Exercise goal: From the records below, take each line where the string "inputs" shows up and copy it.

Records for processing:

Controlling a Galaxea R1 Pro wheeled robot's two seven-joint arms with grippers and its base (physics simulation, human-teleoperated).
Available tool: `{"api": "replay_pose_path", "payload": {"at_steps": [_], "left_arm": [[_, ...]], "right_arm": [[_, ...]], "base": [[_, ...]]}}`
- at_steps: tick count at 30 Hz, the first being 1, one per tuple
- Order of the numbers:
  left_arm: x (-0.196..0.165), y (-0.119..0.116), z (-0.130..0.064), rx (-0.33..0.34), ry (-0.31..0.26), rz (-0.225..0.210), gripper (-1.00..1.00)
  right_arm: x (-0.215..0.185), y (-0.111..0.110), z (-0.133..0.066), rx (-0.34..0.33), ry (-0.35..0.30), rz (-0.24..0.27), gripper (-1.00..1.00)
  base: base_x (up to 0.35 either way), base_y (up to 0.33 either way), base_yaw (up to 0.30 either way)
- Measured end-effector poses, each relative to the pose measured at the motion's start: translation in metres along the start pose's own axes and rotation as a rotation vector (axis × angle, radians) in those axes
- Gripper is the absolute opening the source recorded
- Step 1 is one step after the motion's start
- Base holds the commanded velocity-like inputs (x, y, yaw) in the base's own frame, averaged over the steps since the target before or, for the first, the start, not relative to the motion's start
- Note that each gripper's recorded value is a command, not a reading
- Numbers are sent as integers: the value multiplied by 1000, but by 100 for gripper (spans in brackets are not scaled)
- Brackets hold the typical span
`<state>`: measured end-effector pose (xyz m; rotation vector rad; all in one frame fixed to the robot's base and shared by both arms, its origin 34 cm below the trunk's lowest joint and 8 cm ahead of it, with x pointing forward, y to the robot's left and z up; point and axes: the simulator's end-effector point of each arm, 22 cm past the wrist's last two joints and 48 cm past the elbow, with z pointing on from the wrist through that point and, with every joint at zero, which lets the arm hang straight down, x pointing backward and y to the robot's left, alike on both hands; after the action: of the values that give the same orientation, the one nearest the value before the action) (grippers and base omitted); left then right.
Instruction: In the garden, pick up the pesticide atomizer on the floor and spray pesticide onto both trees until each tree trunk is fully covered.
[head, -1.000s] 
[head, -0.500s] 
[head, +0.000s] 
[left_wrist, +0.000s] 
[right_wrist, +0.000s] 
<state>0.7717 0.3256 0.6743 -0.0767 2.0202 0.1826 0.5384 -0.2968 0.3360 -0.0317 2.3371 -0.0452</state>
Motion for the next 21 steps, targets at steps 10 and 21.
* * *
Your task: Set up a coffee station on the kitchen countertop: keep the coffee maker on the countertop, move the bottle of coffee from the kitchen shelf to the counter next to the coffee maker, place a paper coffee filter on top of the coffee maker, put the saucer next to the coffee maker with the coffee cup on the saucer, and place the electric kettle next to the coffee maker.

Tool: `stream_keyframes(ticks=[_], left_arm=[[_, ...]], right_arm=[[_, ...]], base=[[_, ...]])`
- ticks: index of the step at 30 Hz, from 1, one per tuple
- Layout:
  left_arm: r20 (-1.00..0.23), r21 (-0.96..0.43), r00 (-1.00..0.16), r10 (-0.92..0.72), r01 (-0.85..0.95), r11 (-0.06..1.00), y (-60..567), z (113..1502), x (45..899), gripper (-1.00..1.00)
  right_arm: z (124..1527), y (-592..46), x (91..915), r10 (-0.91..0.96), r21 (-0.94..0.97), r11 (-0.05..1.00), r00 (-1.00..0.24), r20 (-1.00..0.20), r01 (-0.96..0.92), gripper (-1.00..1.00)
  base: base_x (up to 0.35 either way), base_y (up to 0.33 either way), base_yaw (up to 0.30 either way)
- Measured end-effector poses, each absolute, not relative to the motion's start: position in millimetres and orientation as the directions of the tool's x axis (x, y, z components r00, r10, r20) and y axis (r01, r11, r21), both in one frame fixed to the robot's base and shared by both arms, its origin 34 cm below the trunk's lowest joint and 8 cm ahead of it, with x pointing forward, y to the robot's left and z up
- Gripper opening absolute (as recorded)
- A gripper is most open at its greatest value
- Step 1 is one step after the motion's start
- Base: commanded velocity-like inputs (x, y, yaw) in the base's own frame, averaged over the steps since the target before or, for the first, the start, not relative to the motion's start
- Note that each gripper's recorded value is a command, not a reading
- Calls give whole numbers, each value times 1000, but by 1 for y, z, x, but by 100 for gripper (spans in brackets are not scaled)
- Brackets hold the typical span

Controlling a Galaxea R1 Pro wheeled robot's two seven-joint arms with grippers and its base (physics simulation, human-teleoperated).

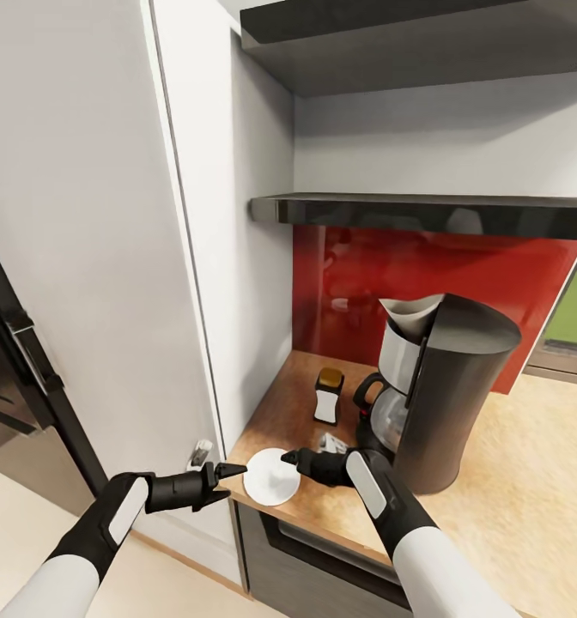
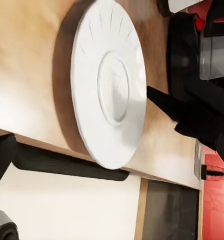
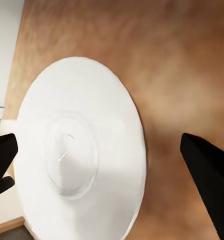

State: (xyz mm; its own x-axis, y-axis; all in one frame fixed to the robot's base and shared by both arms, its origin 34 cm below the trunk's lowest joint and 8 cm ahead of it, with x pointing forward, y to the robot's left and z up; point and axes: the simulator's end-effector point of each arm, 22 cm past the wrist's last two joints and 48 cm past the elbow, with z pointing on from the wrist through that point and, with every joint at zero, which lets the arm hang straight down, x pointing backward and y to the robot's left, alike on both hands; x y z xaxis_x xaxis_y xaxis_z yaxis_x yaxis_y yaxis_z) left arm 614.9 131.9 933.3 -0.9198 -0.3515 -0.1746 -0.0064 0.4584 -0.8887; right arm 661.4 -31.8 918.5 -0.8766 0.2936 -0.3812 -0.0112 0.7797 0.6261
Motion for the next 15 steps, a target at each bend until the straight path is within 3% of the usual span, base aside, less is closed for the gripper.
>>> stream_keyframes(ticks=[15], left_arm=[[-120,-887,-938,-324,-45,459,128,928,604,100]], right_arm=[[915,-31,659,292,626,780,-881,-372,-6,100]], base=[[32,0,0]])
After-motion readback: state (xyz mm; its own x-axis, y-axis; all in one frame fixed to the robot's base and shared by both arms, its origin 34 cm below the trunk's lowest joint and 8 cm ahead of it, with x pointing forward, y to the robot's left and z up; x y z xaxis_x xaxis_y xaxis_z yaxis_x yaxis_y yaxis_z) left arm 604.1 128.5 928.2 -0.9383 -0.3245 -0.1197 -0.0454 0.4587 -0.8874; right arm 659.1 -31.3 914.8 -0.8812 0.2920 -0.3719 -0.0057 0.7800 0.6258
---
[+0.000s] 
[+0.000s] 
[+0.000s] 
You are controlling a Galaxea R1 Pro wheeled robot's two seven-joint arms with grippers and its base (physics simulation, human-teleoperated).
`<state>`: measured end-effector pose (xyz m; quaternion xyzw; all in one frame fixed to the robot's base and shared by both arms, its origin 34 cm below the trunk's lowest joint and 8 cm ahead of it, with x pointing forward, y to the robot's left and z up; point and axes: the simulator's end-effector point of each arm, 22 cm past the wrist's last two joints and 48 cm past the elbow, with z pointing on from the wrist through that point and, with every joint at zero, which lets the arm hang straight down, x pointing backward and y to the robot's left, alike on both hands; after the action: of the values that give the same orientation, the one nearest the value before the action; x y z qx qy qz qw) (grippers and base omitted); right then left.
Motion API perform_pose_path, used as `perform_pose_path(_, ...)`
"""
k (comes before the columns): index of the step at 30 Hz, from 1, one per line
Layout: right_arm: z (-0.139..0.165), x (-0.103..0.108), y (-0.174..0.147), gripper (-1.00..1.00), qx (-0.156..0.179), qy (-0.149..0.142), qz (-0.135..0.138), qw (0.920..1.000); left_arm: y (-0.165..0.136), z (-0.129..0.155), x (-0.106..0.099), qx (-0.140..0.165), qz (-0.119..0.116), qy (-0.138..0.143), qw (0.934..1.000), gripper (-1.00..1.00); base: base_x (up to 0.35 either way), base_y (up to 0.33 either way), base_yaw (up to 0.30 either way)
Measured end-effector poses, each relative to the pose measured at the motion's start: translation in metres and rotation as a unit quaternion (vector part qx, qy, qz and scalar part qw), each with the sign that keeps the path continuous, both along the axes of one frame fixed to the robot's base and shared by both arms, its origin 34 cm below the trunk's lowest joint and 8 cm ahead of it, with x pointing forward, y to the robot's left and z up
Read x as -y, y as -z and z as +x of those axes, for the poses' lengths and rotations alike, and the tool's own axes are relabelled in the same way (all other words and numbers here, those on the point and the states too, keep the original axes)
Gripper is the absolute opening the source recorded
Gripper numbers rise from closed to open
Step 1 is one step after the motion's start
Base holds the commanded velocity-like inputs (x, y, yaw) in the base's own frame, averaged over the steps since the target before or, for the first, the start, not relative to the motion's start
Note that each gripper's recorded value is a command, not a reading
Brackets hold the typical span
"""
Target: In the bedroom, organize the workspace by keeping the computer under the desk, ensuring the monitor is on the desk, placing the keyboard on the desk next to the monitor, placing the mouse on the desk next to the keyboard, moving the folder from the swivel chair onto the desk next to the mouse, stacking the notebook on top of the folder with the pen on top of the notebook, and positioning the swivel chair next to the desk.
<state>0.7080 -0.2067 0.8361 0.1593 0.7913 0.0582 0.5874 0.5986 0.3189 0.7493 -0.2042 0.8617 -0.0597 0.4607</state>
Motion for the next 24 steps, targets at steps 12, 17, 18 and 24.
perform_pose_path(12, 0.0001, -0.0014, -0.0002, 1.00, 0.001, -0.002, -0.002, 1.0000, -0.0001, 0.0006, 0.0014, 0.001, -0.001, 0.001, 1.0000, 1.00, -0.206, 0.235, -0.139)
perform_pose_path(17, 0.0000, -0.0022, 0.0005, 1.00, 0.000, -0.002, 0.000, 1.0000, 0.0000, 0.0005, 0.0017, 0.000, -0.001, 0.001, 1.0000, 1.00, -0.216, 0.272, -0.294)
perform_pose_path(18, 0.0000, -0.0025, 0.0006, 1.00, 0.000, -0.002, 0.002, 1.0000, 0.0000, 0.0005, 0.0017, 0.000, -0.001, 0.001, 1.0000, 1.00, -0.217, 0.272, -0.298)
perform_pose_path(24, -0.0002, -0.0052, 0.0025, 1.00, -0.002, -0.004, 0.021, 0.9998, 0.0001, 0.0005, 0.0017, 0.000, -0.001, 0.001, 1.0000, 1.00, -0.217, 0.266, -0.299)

Answer to the exercise:
- Base holds the commanded velocity-like inputs (x, y, yaw) in the base's own frame, averaged over the steps since the target before or, for the first, the start, not relative to the motion's start
- Base: commanded velocity-like inputs (x, y, yaw) in the base's own frame, averaged over the steps since the target before or, for the first, the start, not relative to the motion's start
Base holds the commanded velocity-like inputs (x, y, yaw) in the base's own frame, averaged over the steps since the target before or, for the first, the start, not relative to the motion's start

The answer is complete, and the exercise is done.